- Born: 28 July 1721
- Died: 28 April 1751 (aged 29)
- Alma mater: University of Jena ;

= John F. Cammerhoff =

American missionary

John Frederick Cammerhoff (28 July 1721, in Hillersleben, Germany - 28 April 1751) was a Moravian bishop and missionary.

==Biography==
He was privately tutored at home, and then attended the school of Kloster Bergen, finally matriculating at the University of Jena. He found Lutheranism not to his taste, and joined the Moravians. When but 25 years of age, he was consecrated a bishop, 25 September 1746, in London, having married Livonian baroness Anna von Pahlen shortly before.

He was sent to America as Bishop Spangenberg's assistant.
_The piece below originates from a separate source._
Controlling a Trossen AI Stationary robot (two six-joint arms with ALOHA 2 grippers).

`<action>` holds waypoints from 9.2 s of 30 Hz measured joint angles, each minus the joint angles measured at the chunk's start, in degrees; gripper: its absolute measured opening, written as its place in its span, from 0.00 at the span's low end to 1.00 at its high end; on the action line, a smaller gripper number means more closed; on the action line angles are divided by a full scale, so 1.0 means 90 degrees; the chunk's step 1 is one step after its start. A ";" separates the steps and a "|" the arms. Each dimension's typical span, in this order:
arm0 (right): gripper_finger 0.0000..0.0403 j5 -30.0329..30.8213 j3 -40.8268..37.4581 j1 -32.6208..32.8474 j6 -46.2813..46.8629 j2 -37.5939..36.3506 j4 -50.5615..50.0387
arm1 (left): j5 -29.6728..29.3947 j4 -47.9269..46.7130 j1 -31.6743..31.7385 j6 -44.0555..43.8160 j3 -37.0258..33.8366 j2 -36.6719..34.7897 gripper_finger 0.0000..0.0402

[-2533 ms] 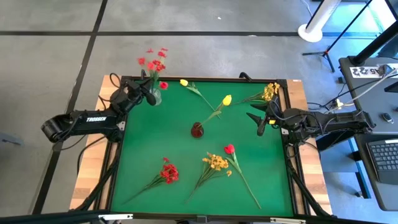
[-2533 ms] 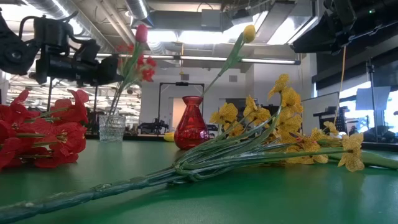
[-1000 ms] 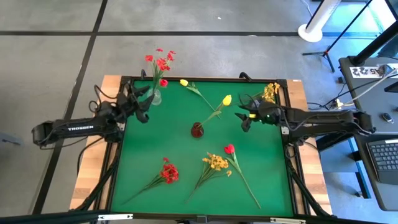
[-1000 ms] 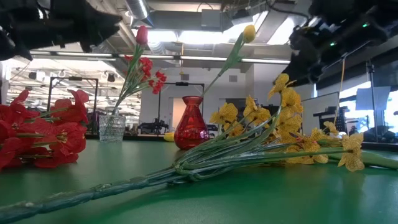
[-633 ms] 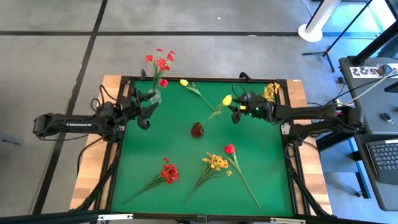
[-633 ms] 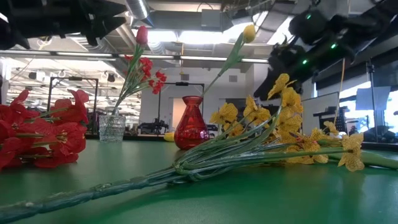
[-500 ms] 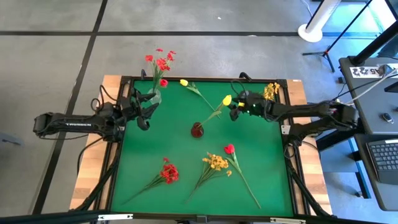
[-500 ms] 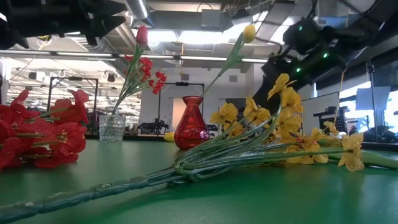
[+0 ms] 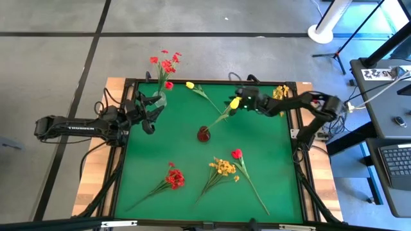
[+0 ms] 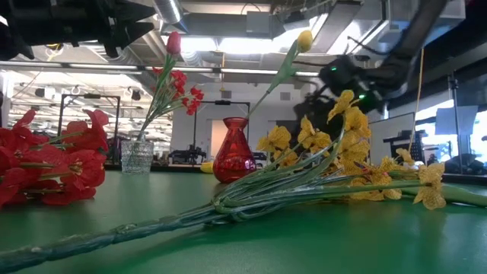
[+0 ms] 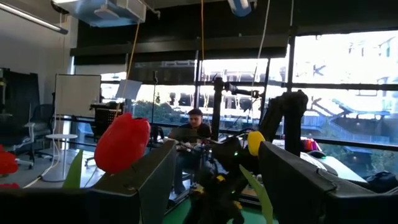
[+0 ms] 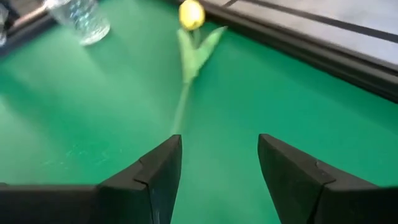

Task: Sort flowers into vase by color
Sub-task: Put the yellow tulip into the red flower vase, then put the red flowers into the transparent flower vase

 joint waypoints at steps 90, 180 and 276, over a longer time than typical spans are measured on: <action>0.00 0.0953 0.0377 0.3188 -0.0849 -0.4680 -0.1074 | 0.0075 -0.0791 -0.1397 -0.0972 0.2141 0.2442 0.56; 0.47 0.2310 0.0152 0.3939 -0.1373 -0.6502 -0.3644 | -0.0591 -0.3598 -0.1003 -0.0452 0.4782 0.3796 0.00; 0.47 0.2732 0.0142 0.3940 -0.1344 -0.6390 -0.4020 | 0.1901 -0.9786 -0.5617 -0.8591 0.5742 0.8211 0.64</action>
He began his work with enthusiasm, helping to superintend the churches, going out to preach to the settlers of Pennsylvania and New York, and promoting the mission among Native Americans. He made such an impression upon the aborigines that the Iroquois formally adopted him into the Turtle tribe of the Oneida nation, giving him the name of Gallichwio, or “A Good Message.” He frequently visited the Indian country, and gained many converts.

In 1750, in the company of David Zeisberger, he undertook a visit to Onondaga, the capital of the Six Nations, enduring hardships and dangers with the fortitude of an apostle. His journal of this tour, which occupied three months, and embraced a distance of 1,600 miles, is full of startling incidents and hair-breadth escapes. Cammerhoff's physical frame was too weak to bear the strain of such journeys, and he died at the age of 29.

When the Iroquois heard of his death, they mourned for him as for a brother. “He was,” they said, “an honest, upright man, in whose heart no guile was found.” Thirty-one years later, Zeisberger, apostle of the western Indians, heard his name mentioned among them with deep respect. Cammerhoff was a fine scholar and a powerful orator.